La Tarente est fondée, par suite, à solliciter l'annulation de l'arrêté de péril du 1er octobre 2020 lui imposant de procéder à divers travaux sur ce mur.

Sur les frais de justice :

5. Aux termes de l'article L. 761-1 du code de justice administrative : " Dans toutes les instances, le juge condamne la partie tenue aux dépens ou, à défaut, la partie perdante, à payer à l'autre partie la somme qu'il détermine, au titre des frais exposés et non compris dans les dépens. Le juge tient compte de l'équité ou de la situation économique de la partie condamnée. Il peut, même d'office, pour des raisons tirées des mêmes considérations, dire qu'il n'y a pas lieu à cette condamnation. ".

6. En vertu des dispositions de l'article L. 761-1 du code de justice administrative, le Tribunal ne peut pas faire bénéficier la partie tenue aux dépens ou la partie perdante du paiement par l'autre partie des frais qu'elle a exposés à l'occasion du litige soumis au juge. Les conclusions présentées à ce titre par la commune d'Ollioules doivent, dès lors, être rejetées.
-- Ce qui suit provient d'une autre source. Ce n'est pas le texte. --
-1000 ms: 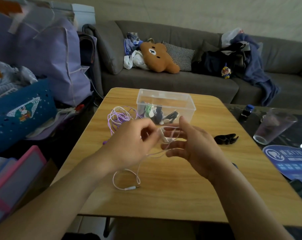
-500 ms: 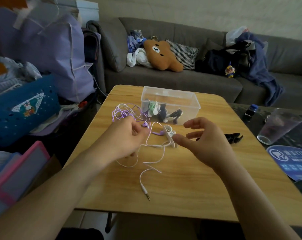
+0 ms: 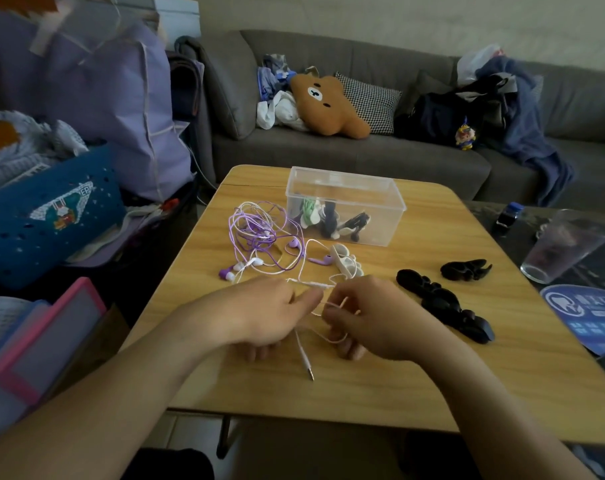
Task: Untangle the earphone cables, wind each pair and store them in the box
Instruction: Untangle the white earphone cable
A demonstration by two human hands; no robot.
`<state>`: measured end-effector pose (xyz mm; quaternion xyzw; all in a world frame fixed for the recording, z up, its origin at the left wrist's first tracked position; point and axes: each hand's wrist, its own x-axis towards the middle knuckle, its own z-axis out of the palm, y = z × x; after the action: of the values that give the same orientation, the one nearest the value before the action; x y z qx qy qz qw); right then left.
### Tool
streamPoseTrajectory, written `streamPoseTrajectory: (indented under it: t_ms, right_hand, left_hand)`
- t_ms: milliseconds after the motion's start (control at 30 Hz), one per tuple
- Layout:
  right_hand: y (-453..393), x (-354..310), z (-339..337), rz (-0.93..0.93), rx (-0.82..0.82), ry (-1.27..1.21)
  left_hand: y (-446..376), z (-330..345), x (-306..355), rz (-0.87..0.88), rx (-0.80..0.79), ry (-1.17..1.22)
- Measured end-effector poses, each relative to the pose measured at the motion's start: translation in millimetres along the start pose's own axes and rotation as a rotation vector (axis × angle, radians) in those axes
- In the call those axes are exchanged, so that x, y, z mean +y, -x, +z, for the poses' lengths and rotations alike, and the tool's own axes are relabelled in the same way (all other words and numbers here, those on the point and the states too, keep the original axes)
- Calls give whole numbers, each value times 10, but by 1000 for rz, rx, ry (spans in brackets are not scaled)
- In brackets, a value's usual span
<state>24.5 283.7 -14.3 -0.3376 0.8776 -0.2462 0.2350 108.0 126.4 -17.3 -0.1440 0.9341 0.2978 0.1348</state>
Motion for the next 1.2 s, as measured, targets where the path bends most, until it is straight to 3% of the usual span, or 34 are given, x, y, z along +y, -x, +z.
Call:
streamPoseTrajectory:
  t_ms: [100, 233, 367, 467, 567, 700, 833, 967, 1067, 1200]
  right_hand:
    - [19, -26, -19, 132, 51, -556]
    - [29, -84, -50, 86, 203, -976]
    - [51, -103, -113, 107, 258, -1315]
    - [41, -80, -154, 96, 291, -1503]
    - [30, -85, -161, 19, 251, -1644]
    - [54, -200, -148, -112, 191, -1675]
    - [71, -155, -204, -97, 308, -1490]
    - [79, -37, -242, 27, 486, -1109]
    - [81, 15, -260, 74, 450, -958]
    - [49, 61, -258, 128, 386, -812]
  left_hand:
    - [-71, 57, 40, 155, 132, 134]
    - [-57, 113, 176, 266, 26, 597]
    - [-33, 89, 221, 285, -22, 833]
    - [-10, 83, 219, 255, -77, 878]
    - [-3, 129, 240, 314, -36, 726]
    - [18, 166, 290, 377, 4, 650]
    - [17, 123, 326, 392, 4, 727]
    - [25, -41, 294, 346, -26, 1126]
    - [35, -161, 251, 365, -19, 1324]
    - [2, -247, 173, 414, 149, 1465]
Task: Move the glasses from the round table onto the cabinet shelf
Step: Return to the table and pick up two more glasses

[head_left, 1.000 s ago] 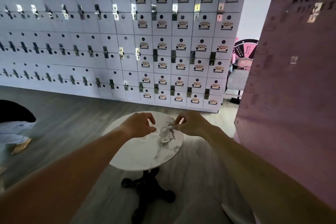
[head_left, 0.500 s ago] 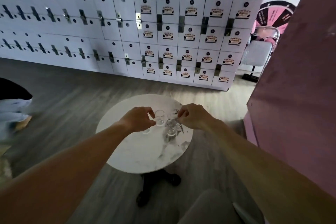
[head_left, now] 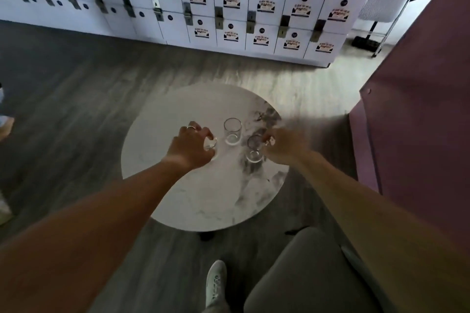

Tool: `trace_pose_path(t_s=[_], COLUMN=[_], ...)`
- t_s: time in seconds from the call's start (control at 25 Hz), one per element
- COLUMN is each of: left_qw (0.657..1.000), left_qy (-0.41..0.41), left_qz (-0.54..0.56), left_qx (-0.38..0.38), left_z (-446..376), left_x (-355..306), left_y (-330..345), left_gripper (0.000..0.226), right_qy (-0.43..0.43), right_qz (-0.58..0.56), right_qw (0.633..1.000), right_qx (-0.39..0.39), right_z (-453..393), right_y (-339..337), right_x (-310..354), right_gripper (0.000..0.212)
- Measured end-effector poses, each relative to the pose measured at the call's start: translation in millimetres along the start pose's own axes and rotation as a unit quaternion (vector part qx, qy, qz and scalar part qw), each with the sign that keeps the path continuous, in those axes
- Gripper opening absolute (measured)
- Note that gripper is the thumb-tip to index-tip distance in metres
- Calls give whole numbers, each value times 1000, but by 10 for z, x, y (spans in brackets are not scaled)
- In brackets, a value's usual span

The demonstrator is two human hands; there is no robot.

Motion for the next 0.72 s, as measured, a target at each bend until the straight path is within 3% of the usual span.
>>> trace_pose_path(t_s=[0.36,0.72], left_qw=[998,995], left_qy=[-3,68], left_qz=[-6,67], left_qx=[66,40], left_z=[-453,-574], left_x=[575,633], left_y=[808,846], left_gripper=[38,21], right_qy=[76,77], right_qz=[-15,-8], right_qw=[997,996], right_qx=[13,-42], right_z=[-727,-862], right_y=[689,788], right_x=[-231,-275], right_gripper=[36,23])
Point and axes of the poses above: each hand's wrist, its own z-axis away from the middle knuckle, its own y-axis out of the palm, x = y × z, the point moved 10 cm from there along -z, towards the middle knuckle, and after that the axes turned 12 degrees about y, right-handed, at the moved point
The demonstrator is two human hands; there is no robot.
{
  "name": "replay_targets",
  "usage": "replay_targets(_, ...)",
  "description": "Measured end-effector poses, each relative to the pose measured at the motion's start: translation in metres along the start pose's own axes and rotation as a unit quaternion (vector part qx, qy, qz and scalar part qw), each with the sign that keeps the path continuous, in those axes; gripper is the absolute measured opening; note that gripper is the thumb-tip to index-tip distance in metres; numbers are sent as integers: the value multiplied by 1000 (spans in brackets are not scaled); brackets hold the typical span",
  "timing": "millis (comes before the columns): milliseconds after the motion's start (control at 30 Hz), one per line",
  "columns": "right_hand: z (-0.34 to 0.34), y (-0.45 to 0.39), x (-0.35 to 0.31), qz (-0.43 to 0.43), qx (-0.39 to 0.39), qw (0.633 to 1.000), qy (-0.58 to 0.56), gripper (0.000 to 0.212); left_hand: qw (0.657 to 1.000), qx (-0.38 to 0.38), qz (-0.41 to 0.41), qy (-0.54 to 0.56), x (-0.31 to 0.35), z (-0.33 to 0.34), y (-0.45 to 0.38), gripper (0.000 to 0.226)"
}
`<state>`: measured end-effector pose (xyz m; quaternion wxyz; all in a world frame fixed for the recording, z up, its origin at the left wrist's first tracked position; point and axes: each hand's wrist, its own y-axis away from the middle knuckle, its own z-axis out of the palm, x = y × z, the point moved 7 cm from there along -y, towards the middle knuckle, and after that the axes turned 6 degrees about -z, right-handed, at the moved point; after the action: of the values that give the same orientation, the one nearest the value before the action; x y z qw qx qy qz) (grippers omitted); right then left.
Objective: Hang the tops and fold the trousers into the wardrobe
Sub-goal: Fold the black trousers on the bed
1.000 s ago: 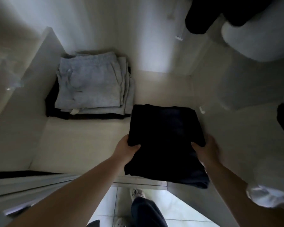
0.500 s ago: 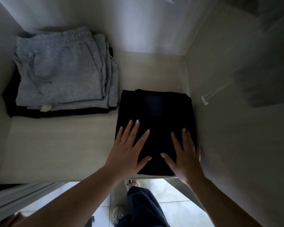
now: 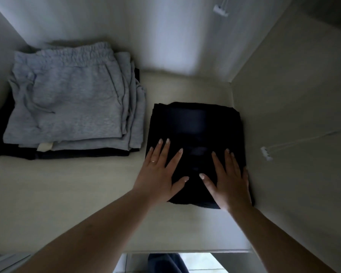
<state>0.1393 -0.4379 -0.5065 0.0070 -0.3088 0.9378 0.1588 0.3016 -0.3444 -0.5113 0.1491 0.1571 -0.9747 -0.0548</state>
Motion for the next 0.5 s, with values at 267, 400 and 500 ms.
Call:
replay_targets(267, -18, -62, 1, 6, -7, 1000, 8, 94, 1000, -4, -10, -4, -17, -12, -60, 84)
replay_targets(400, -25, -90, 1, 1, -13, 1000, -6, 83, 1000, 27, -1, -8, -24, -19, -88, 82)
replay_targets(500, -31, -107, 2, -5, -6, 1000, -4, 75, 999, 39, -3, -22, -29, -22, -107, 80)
Dans les circonstances de l'espèce, il y a lieu de mettre à la charge de cette commune la somme de 1 500 euros au titre des frais exposés par la SCI La Tarente et non compris dans les dépens.

D É C I D E :

Article 1er : L'arrêté du maire de la commune d'Ollioules n° 655-2020 du 1er octobre 2020 portant arrêté de péril imminent est annulé.

Article 2 : La commune d'Ollioules versera à la SCI La Tarente une somme de 1 500 € au titre de l'article L. 761-1 du code de justice administrative.

Article 3 : Le surplus des conclusions de la requête est rejeté.

Article 4 : Les conclusions présentées par la commune d'Ollioules au titre de l'article L. 761-1 du code de justice administrative sont rejetées.

Article 5 : Le présent jugement sera notifié à la SCI La Tarente et à la commune d'Ollioules.

Délibéré après l'audience du 2 février 2023, à laquelle siégeaient :

M. Harang, président,

M. Silvy, premier conseiller,

M. Kiecken, premier conseiller,

Rendu public par mise à disposition au greffe le 16 février 2023.

Le rapporteur,

Signé

J.-A. SILVY

Le président,

Signé

Ph. HARANGLa greffière,

Signé

F. POUPLY

La République mande et ordonne au préfet du Var en ce qui le concerne ou à tous commissaires de justice à ce requis en ce qui concerne les voies de droit commun contre les parties privées, de pourvoir à l'exécution de la présente décision.